Literary fiction is sort of a blurry term sometimes, from what I hear, but the basic line I see over and over is that literary fiction is more about the characters with the plot happening sort of under the surface, whereas other fiction has the plot as the main thing driving it forward. In both, characters and plot are important, but the balance is different. (And I'm just regurgitating things I've read--I don't actually know any of this firsthand.)

If entertainment and engagement sound like too little to you, think of what those things actually entail: emotional attachment, emotional involvement, intellectual stimulation, making someone feel more alive and giving them happiness. A really good book will have me seriously messed up about it. It will keep me awake without caffeine and I'll be trembling and freaking out and when it's over I'll be seriously depressed. The more involved I am, the worse the emotional fallout. It's like having really long, gradual sex, but the afterglow is replaced with moody emo fucked-up-in-the-head withdrawal. ...Okay, not sex. More like crack. With a comedown.

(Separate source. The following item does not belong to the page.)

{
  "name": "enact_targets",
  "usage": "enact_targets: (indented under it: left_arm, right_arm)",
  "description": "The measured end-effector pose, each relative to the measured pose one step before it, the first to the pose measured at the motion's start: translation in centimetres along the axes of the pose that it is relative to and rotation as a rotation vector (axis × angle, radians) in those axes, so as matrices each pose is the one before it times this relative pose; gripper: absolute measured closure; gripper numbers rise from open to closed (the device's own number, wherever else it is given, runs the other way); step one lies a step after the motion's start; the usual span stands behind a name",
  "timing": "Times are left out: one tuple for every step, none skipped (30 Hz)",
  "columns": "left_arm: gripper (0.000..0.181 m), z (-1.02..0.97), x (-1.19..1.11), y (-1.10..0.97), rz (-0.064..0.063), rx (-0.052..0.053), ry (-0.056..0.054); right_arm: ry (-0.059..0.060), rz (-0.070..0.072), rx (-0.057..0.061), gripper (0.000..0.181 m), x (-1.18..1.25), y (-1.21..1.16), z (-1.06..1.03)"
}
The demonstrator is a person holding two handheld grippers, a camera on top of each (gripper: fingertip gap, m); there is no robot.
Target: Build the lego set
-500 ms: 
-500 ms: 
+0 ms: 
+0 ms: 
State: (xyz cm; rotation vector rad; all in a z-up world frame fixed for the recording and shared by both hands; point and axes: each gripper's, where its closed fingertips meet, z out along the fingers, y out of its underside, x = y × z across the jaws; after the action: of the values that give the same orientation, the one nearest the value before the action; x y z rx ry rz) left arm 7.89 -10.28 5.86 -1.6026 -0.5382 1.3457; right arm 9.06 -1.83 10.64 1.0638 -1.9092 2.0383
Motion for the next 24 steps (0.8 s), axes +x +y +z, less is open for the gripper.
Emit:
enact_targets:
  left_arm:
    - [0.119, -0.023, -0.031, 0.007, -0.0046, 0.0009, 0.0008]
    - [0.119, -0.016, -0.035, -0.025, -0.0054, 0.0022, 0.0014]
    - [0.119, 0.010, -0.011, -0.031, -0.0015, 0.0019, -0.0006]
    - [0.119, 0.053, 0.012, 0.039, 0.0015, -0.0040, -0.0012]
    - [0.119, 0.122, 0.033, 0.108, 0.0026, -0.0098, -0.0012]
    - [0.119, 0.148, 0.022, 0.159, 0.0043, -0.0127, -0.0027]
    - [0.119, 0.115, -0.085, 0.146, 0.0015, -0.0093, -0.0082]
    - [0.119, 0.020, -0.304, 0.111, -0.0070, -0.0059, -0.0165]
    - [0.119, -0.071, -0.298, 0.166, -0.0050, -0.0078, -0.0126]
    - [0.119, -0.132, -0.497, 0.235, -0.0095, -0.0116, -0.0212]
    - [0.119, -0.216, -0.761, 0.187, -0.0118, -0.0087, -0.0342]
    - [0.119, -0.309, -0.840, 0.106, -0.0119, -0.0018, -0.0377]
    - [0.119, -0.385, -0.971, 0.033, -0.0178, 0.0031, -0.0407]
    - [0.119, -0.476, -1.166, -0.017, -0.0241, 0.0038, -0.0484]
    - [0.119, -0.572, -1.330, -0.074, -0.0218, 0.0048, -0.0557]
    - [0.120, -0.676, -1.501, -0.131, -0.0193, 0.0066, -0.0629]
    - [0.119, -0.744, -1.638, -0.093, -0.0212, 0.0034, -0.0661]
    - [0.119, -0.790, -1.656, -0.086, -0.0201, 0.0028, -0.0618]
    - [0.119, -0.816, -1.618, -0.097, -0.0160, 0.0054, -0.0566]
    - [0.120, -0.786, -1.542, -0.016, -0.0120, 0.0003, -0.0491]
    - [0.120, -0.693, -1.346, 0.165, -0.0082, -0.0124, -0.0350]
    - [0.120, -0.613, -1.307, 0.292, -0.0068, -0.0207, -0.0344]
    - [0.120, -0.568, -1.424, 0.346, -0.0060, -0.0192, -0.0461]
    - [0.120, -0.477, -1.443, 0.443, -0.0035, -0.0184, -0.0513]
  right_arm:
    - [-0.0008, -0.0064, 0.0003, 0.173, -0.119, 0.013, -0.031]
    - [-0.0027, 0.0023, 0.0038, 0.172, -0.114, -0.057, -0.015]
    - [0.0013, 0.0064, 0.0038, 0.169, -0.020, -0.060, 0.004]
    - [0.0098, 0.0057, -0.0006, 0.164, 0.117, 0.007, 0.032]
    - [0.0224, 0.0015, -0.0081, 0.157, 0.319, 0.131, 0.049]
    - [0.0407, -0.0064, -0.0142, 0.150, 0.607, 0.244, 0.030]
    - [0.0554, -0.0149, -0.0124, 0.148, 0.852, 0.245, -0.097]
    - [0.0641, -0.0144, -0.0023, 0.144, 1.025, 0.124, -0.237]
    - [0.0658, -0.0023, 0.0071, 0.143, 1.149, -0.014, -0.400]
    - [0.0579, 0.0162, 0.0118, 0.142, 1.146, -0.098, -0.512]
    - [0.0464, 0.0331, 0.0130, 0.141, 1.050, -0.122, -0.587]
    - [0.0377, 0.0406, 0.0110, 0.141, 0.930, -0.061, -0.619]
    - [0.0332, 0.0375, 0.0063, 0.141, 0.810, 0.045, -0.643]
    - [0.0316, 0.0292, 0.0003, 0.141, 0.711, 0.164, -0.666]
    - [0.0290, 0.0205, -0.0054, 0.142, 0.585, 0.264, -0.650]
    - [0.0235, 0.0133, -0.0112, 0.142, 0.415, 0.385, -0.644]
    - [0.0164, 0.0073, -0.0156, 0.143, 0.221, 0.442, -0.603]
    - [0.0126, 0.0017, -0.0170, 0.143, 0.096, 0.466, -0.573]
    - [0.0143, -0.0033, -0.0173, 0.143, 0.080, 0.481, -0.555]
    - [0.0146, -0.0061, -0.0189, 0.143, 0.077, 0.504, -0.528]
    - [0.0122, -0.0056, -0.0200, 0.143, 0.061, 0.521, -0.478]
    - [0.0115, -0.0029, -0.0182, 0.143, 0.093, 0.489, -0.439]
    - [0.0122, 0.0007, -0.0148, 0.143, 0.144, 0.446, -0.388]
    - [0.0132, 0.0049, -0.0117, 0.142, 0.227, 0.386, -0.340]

If I could stick my book in someone's face and have them snort it up and make it do that to them, I'd be the happiest person in the world. (Until I got sick of the high and decided to go put porcupines in my bathroom or something. I'm insatiable.)

Yes, I've read that clarification on literary fiction before, but forgot that I had. Thanks.

Right- I was a little vague when I asked if that was all-- what I wanted to do was ask for more specific demands. I know I'm pretty demanding, but it's due to the fact that I'm a pretty impatient person. I don't sit still very well. I have to connect to the narrator's voice. That doesn't mean they have to "speak" in a certain way, or from a certain class or era. So much is about the rhythm, the sound of the prose.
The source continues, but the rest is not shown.